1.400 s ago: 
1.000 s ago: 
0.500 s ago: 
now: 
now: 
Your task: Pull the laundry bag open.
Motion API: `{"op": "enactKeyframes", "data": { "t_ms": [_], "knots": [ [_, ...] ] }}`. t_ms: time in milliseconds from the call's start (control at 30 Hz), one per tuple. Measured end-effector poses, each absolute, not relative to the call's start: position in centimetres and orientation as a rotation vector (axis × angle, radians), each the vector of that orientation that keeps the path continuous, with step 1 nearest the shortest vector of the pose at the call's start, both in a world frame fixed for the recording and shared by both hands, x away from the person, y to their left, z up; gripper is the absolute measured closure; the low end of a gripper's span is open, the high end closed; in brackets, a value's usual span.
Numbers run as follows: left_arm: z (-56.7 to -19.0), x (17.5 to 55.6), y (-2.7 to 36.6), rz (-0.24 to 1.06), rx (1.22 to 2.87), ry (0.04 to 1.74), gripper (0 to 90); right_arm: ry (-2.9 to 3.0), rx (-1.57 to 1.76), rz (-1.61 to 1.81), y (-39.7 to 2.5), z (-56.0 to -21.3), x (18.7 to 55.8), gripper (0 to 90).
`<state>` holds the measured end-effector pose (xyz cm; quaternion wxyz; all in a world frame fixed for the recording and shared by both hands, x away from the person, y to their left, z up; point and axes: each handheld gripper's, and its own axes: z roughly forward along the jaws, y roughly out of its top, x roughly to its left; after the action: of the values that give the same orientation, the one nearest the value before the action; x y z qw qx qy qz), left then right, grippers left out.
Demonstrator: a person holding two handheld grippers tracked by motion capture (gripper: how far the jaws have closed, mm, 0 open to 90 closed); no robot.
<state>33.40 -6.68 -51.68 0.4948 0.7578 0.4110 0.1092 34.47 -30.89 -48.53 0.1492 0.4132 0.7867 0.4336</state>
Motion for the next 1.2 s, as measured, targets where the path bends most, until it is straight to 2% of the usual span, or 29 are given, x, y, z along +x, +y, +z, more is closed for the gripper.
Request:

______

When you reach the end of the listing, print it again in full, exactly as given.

- _RESPONSE FOR THIS EXERCISE_
1.400 s ago: 
1.000 s ago: 
0.500 s ago: 
now: 
now: 
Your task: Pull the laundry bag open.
Motion API: `{"op": "enactKeyframes", "data": { "t_ms": [_], "knots": [ [_, ...] ] }}`. t_ms: time in milliseconds from the call's start (control at 30 Hz), one per tuple. Measured end-effector poses, each absolute, not relative to the call's start: position in centimetres and orientation as a rotation vector (axis × angle, radians), each the vector of that orientation that keeps the path continuous, with step 1 nearest the shortest vector of the pose at the call's start, both in a world frame fixed for the recording and shared by both hands, x away from the person, y to their left, z up; gripper is the absolute measured closure; the low end of a gripper's span is open, the high end closed; in brackets, a value's usual span.
Numbers run as follows: left_arm: z (-56.7 to -19.0), x (17.5 to 55.6), y (-2.7 to 36.6), rz (-0.24 to 1.06), rx (1.22 to 2.87), ry (0.04 to 1.74), gripper (0 to 90); right_arm: ry (-2.9 to 3.0), rx (-1.57 to 1.76), rz (-1.61 to 1.81), y (-39.7 to 2.5), z (-56.0 to -21.3), x (18.7 to 55.8), gripper (0 to 90).
`<state>` holds the measured end-effector pose (xyz cm; quaternion wxyz; all in a world frame fixed for the recording and shared by both hands, x away from the person, y to their left, z up; point and axes: each handheld gripper's, and its own axes: z roughly forward along the jaws, y roughly out of its top, x roughly to its left; after the action: of the values that give the same orientation, the one nearest the value before the action; x y z qw qx qy qz), left then right, grippers left out.
Demonstrator: a person holding two handheld grippers tracked by motion capture (gripper: how far the jaws have closed, mm, 0 open to 90 closed); no robot.
<state>33.40 -6.68 -51.68 0.4948 0.7578 0.4110 0.1092 34.47 -30.89 -48.53 0.1492 0.4132 0.7867 0.4336</state>
Motion for the next 1.2 s, as measured, targets where the path bends most, until it is straight to 2% of the usual span, or 29 are given, x, y, z along +x, +y, +z, more is closed for the gripper.
Request:

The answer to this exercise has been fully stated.